Para adicionar o Sophos Central como um objeto de confiança de terceira parte confiável, faça o seguinte:

  1. No Microsoft AD FS, abra o Server Manager.
  2. Clique em Tools e selecione AD FS Management.
  3. Em Actions, clique em Add Relying Party Trust.
  4. Em Welcome, selecione Claims Aware.
  5. Em Select Data Source, selecione Enter data about the relying party manually e clique em Next.
  6. Em Specify Display Name, insira um nome e clique em Next.
  7. Em Choose Profile, selecione AD FS profile e clique em Next.
  8. Em Configure Certificate, clique em Next.

  9. Em Configure URL, faça o seguinte:

    1. Selecione Enable support for the WS-Federation Passive protocol.

    2. Insira a URL de callback do Sophos Central em Relying party WS-Federation Passive protocol URL.

      Para encontrar a URL de callback, siga este procedimento:

      1. No Sophos Central, vá para Configurações globais > Provedores de identidade federados.
      2. Selecione seu provedor de identidade e copie a URL em URL de callback.

    3. Clique em Avançar.

  10. Em Configure Identifiers, insira seu ID da entidade em Relying party trust identifier, clique em Add e clique em Next.

    Para encontrar o ID da entidade, siga este procedimento:

    1. Em Sophos Central, vá para Meus produtos > Configurações gerais e clique em Provedores de identidade federados.
    2. Selecione seu provedor de identidade e copie o ID em ID da entidade.

  11. (Opcional) Em Configure Multi-factor Authentication Now?, configure a autenticação multifator, se necessário.

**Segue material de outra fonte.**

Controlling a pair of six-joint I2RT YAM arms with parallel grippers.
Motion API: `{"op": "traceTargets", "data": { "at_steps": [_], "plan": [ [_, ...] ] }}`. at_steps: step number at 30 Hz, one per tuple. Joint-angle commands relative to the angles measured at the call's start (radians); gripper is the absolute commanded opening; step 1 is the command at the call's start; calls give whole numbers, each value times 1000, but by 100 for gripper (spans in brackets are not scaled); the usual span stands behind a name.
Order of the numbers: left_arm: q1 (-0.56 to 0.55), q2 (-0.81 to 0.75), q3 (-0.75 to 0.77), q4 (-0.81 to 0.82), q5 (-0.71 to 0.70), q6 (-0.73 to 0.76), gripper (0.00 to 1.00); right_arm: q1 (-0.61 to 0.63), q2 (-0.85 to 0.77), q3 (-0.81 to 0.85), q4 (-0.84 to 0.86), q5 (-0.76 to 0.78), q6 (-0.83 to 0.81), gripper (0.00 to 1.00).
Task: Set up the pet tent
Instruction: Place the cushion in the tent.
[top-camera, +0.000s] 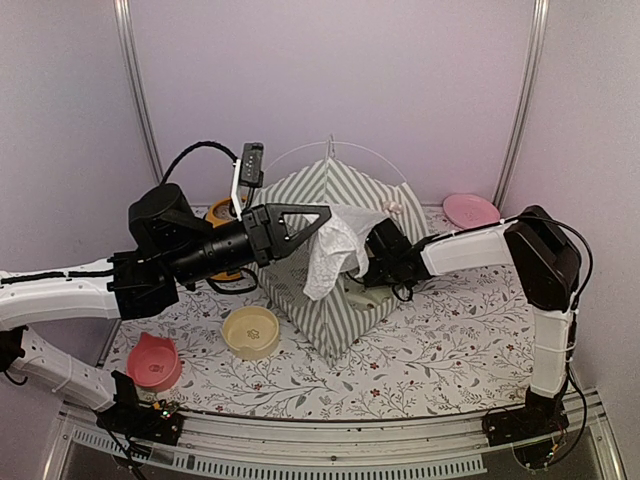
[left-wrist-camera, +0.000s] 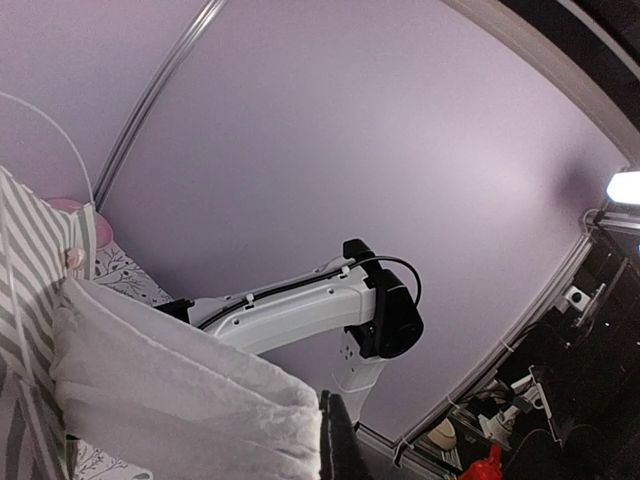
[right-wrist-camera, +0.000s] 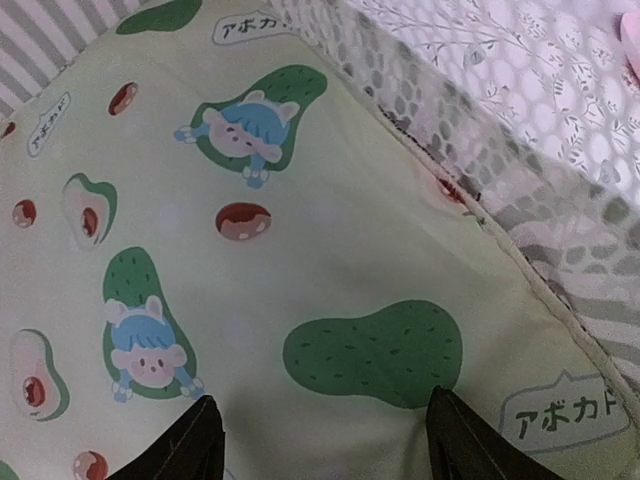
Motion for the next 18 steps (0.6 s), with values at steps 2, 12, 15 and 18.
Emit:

  12. Em Choose Issuance Authorization Rules, selecione Permit all users to access this relying party e clique em Next.
  13. Em Ready to add trust, mantenha as configurações padrão e clique em Next.

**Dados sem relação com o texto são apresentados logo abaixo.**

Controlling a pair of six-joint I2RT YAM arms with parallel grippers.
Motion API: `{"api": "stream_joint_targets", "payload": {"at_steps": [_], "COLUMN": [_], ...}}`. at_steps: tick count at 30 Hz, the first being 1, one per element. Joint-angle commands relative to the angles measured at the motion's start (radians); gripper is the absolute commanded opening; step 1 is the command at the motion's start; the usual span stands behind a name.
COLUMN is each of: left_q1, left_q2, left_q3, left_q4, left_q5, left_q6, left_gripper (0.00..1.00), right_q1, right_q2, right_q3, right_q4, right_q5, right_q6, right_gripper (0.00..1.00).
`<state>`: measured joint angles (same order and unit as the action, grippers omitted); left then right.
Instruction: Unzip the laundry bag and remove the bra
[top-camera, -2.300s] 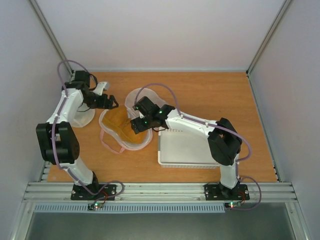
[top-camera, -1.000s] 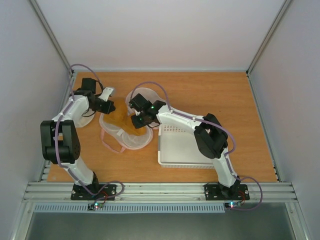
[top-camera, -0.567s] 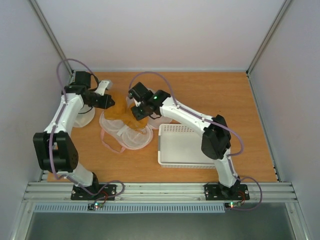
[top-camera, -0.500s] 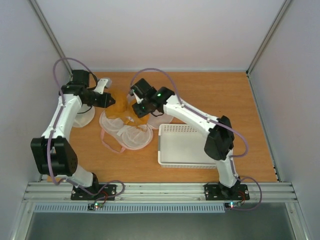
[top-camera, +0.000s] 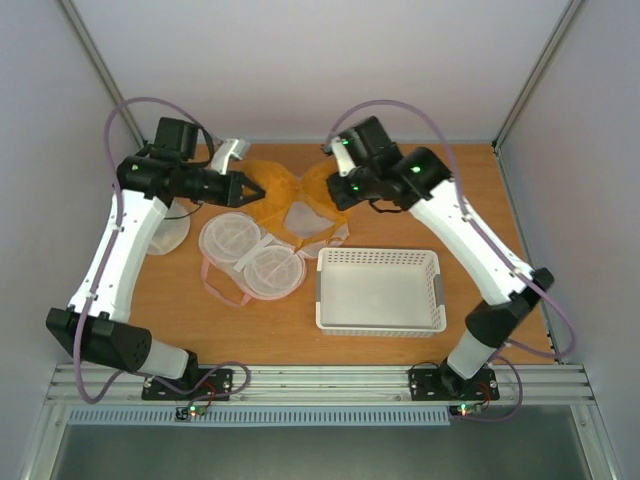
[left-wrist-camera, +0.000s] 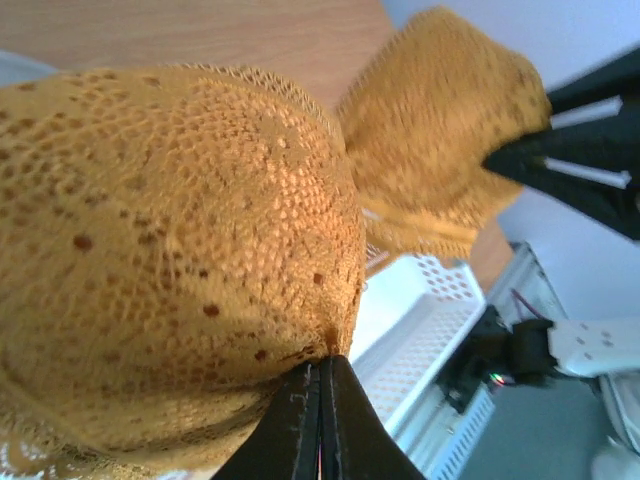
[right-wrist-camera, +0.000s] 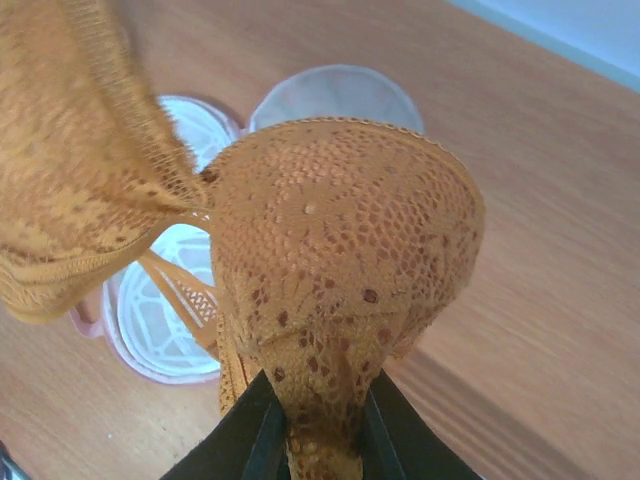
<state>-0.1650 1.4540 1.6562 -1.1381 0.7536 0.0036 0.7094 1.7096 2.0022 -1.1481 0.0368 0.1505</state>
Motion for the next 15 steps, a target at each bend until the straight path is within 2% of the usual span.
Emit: {"api": "stream_joint_targets", "payload": {"at_steps": [1, 5, 9, 15], "left_q1": [-0.130, -0.281, -0.424, -0.511], "left_q2": [-0.035, -0.023, 0.040, 0.112], "left_q3": [0.005, -0.063, -0.060, -0.093], "left_q4": [-0.025, 0.062, 0.109, 0.180], "left_q5": [0.067, 0.074, 0.044, 0.028], "left_q6": [-0.118, -0.225, -0.250, -0.263], "left_gripper": [0.01, 0.01, 0.01, 0.00], "right_q1": [-0.036, -0.056, -0.080, -0.109], "right_q2": [-0.146, -0.260, -0.313, -0.329], "right_q3": [-0.063, -0.199, -0.329, -0.480], "right_q4": [-0.093, -0.133, -0.175, -0.194], "right_q5": [0.037, 0.078, 0.121, 0.110], "right_q6": [0.054, 0.105, 0.128, 0.130], "right_gripper": [0.16, 0.16, 0.16, 0.17]}}
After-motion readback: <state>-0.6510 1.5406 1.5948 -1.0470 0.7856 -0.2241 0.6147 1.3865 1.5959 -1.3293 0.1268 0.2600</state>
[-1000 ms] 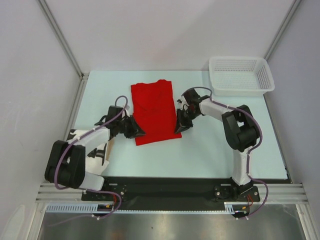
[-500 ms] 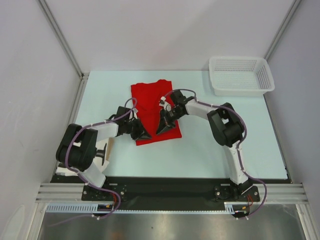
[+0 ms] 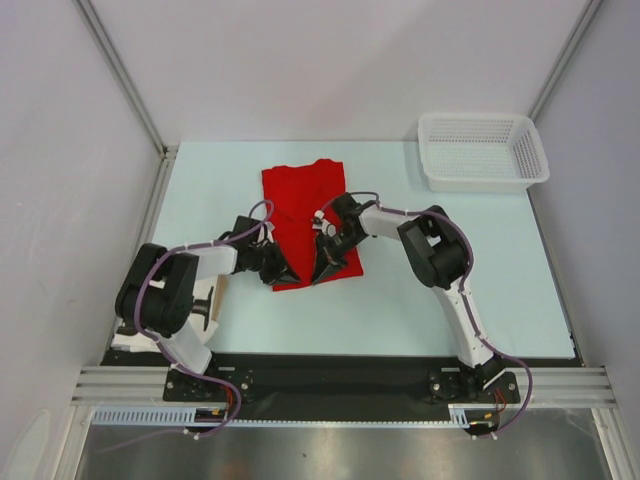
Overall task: Fold and stack the t-shirts
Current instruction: Fold the tshirt
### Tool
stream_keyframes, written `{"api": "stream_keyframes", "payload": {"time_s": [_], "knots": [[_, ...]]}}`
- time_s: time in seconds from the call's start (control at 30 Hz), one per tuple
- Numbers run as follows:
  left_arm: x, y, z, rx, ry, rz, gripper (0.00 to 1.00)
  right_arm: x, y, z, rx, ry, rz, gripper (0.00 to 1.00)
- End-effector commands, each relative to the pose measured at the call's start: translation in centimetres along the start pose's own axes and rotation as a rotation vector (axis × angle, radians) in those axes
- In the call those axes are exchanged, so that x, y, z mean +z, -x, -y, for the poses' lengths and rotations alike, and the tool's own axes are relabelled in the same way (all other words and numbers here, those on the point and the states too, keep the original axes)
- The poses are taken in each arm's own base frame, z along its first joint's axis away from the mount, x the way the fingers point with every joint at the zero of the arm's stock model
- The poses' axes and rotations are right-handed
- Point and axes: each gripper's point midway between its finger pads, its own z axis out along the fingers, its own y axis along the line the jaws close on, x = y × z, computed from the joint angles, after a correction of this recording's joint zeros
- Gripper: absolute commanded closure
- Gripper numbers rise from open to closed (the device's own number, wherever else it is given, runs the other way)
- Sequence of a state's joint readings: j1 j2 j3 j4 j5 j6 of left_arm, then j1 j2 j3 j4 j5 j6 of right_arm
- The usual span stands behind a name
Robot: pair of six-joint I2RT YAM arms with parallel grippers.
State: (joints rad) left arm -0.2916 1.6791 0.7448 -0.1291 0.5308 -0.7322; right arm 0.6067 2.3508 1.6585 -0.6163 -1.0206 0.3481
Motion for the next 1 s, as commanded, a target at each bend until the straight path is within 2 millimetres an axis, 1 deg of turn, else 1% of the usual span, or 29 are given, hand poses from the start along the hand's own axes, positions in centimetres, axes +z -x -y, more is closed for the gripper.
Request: {"api": "stream_keyframes", "payload": {"time_s": [0.0, 0.07, 0.13, 0.17, 0.2, 0.27, 0.3, 0.37, 0.43, 0.47, 0.57, 0.6, 0.7, 0.73, 0.77, 0.8, 0.83, 0.87, 0.9, 0.93, 0.97], "knots": [[0.2, 0.1, -1.5, 0.005, 0.026, 0.010, 0.90, -1.6, -0.3, 2.3, 0.047, -0.027, 0.018, 1.00], [0.1, 0.1, -2.1, -0.011, 0.033, 0.010, 0.90, -2.5, -0.5, 3.4, 0.072, -0.056, 0.026, 1.00], [-0.1, 0.1, -2.5, -0.017, 0.039, 0.016, 0.91, -3.0, -1.0, 4.4, 0.073, -0.080, 0.017, 1.00], [-0.2, 0.0, -2.7, -0.021, 0.044, 0.016, 0.91, -3.7, -1.3, 5.1, 0.091, -0.098, 0.020, 1.00], [-0.2, 0.0, -2.9, -0.020, 0.048, 0.017, 0.91, -3.9, -1.8, 5.8, 0.107, -0.110, 0.016, 1.00], [-0.5, -0.1, -3.1, -0.018, 0.052, 0.020, 0.91, -4.8, -2.0, 6.3, 0.108, -0.120, 0.038, 1.00], [-0.5, -0.2, -3.1, -0.018, 0.052, 0.019, 0.91, -5.5, -2.1, 6.9, 0.126, -0.124, 0.050, 1.00], [-0.6, -0.4, -3.4, -0.020, 0.056, 0.019, 0.91, -6.1, -3.2, 7.9, 0.131, -0.166, 0.039, 1.00], [-0.7, -0.5, -3.4, -0.015, 0.055, 0.018, 0.91, -6.9, -3.5, 8.5, 0.140, -0.179, 0.042, 1.00], [-0.7, -0.6, -3.6, -0.017, 0.056, 0.014, 0.91, -7.2, -4.1, 9.0, 0.153, -0.195, 0.040, 1.00], [-0.9, -0.9, -3.8, -0.024, 0.060, 0.013, 0.92, -8.6, -4.3, 10.3, 0.182, -0.235, 0.074, 1.00], [-1.0, -1.0, -3.9, -0.026, 0.060, 0.015, 0.92, -9.3, -4.2, 10.2, 0.180, -0.242, 0.092, 1.00], [-1.6, -1.1, -4.2, -0.028, 0.069, 0.028, 0.93, -11.2, -4.0, 10.8, 0.201, -0.261, 0.137, 1.00], [-2.1, -1.4, -4.4, -0.021, 0.083, 0.025, 0.93, -11.8, -4.0, 10.8, 0.204, -0.269, 0.148, 1.00], [-2.5, -1.0, -4.4, -0.005, 0.098, 0.042, 0.94, -12.7, -4.1, 11.3, 0.218, -0.298, 0.162, 1.00], [-3.2, -1.2, -4.1, 0.007, 0.103, 0.043, 0.94, -13.5, -3.8, 10.8, 0.189, -0.320, 0.185, 1.00], [-3.3, -1.4, -4.2, 0.002, 0.112, 0.033, 0.93, -14.0, -3.7, 10.6, 0.180, -0.342, 0.195, 1.00], [-4.3, -0.9, -2.9, 0.025, 0.080, 0.067, 0.92, -14.4, -3.5, 10.4, 0.164, -0.368, 0.211, 1.00], [-4.8, -0.8, -2.2, 0.031, 0.063, 0.077, 0.92, -15.0, -2.9, 9.4, 0.138, -0.366, 0.240, 1.00], [-5.9, -0.8, -1.1, 0.044, 0.038, 0.099, 0.91, -15.8, -2.2, 7.9, 0.124, -0.357, 0.285, 1.00], [-6.6, -0.3, -0.2, 0.057, 0.023, 0.119, 0.88, -16.2, -1.3, 7.0, 0.092, -0.351, 0.325, 1.00]]}}
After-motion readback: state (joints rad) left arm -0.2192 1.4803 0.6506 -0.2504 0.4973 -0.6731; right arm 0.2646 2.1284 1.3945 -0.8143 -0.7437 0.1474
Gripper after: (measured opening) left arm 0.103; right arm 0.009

  14. Em Finish, selecione Open the Edit Claim Rules dialog for this claims provider trust when the wizard closes e clique em Close.

    A caixa de diálogo Edit Claim Rules é exibida.

  15. Em Edit Claim Rules, em Issuance Transform Rules, clique em Add rule.

    O Add Transform Claim Rule Wizard é aberto.

  16. Em Choose Rule Type, em Claim rule template, selecione Send LDAP Attributes as Claims e clique em Next.

  17. Em Configure Claim Rule, faça o seguinte:

    1. Em Claim rule name, digite um nome para a regra.
    2. Em Attribute store, selecione Active Directory.

    3. Em Mapping LDAP attributes to outgoing claim types, mapeie os atributos conforme mostrado na tabela a seguir:

      Atributo LDAP Tipo de declaração de saída
      E-mail-Addresses Name ID
      Given-Name Name
      Surname Surname
      E-mail-Addresses E-mail Address

    4. Clique em Finish.

Agora você pode adicionar o Microsoft AD FS como um provedor de identidade. Consulte Adicionar o provedor de identidade (Entra ID/Open IDC/ADFS).